Inflow Generation
Procedure of inflow generation for turbulent boundary layer
1. Initialize the 3D flow field
- U: Spalding law (In the textbook 'Viscous Fluid Flow' of White, Eq. 6-41) is used for inner scale and the Cole's law of the wake (In the textbook 'Viscous Fluid Flow' of White, Eq. 6-47) is used for outer scale.
Here, the blending function (Eq. (16) in Lund et al.) is applied in the range of 0 < y < delta. Above y=delta, the Cole's law is employed only.
- V: Wall-normal velocity is introduced using the continuity relation.
- W: Impose zero velocity.
- Random flucutuations with a maximum amplitude of 50% of the free-stream value are superimposed on the mean values. For more than 50%, you should use Dt=Dt/20 for the first 20 time steps.

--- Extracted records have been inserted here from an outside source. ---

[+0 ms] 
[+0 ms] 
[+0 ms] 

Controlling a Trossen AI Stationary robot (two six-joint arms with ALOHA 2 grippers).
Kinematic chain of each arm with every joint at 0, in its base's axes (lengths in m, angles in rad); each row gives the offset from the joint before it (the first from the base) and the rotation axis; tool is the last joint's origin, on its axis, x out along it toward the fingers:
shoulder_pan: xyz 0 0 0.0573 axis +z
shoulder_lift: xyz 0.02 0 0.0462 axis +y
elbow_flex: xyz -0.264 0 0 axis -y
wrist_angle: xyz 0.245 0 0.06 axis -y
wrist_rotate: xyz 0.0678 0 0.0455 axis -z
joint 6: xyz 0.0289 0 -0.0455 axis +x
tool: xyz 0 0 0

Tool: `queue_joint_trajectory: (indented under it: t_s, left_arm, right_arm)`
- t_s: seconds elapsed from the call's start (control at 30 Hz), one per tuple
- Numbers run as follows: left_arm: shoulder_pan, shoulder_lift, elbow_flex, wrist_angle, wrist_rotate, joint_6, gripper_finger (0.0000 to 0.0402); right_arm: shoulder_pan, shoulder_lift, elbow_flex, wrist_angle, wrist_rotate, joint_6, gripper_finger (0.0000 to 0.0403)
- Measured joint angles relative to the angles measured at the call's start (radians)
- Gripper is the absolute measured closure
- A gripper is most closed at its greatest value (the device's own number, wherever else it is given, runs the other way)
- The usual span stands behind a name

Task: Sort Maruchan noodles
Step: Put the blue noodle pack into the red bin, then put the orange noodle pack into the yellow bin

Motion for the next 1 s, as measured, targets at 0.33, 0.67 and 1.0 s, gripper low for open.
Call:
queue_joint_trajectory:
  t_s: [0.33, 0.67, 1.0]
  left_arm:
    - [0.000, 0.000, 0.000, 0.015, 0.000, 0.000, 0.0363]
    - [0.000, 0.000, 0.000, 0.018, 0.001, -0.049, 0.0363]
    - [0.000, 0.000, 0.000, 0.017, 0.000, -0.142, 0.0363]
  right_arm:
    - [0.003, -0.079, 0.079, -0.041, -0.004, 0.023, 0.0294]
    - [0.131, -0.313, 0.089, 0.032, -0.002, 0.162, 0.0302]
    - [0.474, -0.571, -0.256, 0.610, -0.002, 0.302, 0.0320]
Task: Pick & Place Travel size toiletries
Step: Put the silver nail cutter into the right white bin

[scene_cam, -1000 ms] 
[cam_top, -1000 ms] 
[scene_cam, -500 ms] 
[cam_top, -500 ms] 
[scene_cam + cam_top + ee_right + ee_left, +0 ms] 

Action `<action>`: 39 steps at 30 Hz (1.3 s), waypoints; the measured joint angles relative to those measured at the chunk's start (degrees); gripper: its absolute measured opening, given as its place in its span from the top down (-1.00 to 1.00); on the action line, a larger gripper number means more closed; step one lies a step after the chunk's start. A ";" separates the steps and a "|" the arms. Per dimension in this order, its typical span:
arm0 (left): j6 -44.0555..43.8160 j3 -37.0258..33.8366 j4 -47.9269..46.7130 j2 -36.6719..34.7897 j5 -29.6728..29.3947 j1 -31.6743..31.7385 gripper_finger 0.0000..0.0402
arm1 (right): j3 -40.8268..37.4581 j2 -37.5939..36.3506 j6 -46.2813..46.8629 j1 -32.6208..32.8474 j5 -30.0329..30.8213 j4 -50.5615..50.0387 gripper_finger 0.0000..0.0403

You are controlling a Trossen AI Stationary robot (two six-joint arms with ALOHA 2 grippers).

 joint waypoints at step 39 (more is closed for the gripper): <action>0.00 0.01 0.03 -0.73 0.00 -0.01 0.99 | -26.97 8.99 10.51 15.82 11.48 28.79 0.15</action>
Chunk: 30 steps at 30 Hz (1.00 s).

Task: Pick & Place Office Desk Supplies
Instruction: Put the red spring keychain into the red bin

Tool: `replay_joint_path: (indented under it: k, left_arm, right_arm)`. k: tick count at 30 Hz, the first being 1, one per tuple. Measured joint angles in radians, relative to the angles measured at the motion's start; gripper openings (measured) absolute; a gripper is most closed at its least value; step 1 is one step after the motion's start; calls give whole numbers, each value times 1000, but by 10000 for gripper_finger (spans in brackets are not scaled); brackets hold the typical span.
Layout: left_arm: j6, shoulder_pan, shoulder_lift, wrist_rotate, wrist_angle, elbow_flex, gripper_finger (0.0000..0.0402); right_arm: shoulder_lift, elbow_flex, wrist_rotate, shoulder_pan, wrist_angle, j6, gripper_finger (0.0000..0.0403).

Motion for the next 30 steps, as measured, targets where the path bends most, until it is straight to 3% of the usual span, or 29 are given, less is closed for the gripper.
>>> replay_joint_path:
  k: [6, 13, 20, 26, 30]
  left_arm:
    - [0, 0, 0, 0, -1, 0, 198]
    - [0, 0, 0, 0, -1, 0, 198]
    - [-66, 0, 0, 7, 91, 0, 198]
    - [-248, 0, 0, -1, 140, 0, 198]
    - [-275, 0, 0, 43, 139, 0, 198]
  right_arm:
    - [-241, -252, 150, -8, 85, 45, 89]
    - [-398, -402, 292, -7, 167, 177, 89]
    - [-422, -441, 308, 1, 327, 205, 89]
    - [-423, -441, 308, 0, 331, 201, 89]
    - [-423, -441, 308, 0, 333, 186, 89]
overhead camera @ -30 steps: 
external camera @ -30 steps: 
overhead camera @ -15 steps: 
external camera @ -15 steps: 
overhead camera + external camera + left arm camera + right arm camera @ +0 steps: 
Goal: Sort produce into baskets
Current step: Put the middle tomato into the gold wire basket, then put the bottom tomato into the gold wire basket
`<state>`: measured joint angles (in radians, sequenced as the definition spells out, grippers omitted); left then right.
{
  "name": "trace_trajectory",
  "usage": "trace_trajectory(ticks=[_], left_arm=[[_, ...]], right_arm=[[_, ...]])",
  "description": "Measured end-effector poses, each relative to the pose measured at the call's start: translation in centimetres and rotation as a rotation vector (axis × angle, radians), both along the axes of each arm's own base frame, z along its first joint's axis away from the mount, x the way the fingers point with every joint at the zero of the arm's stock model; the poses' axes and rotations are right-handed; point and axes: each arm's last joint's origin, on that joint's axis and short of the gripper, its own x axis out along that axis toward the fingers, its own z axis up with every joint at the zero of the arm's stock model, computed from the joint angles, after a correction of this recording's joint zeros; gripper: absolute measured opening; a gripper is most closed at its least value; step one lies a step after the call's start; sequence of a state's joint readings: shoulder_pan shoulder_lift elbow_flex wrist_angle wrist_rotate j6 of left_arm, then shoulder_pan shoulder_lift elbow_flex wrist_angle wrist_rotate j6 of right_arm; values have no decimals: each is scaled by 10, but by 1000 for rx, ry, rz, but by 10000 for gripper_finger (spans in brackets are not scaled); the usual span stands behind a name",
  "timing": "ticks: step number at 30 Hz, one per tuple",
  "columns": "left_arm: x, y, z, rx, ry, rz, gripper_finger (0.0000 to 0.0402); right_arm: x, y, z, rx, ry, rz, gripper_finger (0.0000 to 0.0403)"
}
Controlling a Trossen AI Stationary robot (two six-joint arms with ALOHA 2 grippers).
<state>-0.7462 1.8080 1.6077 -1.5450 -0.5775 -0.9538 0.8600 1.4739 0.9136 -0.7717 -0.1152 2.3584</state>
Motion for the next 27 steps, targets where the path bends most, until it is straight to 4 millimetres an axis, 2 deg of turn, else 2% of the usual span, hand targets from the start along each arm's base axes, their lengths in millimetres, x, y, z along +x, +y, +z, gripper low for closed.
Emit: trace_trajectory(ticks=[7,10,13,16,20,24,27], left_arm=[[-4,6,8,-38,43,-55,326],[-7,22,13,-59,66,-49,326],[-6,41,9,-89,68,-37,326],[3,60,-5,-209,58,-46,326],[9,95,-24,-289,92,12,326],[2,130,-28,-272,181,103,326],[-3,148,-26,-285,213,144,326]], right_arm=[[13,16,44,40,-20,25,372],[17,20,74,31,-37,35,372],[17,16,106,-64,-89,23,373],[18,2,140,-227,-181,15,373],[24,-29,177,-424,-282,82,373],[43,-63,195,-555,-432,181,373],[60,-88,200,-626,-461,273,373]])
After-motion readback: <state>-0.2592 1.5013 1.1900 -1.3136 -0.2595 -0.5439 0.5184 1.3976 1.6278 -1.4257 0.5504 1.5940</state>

2. Calculate the mean and fluctuating velocities at the recycling position. The mean velocities are averaged using Eq. (18) of Lund et al. to exclude starting transient.
3. Calculate the u_tau (u_tau_rc) and theta (theta_rc) at the recycling position using the mean velocities.
4. Calculate the u_tau (u_tau_inlt) at the inlet position using Eq. (17) of Lund et al. which is similar to the Ludwig-Tillmann correlation. Here, the inlet momentum thickness (theta_inlt) is fixed.
5. Calculate the ratio of u_tau (Gamma) (See Eq. (6) of Lund et al.).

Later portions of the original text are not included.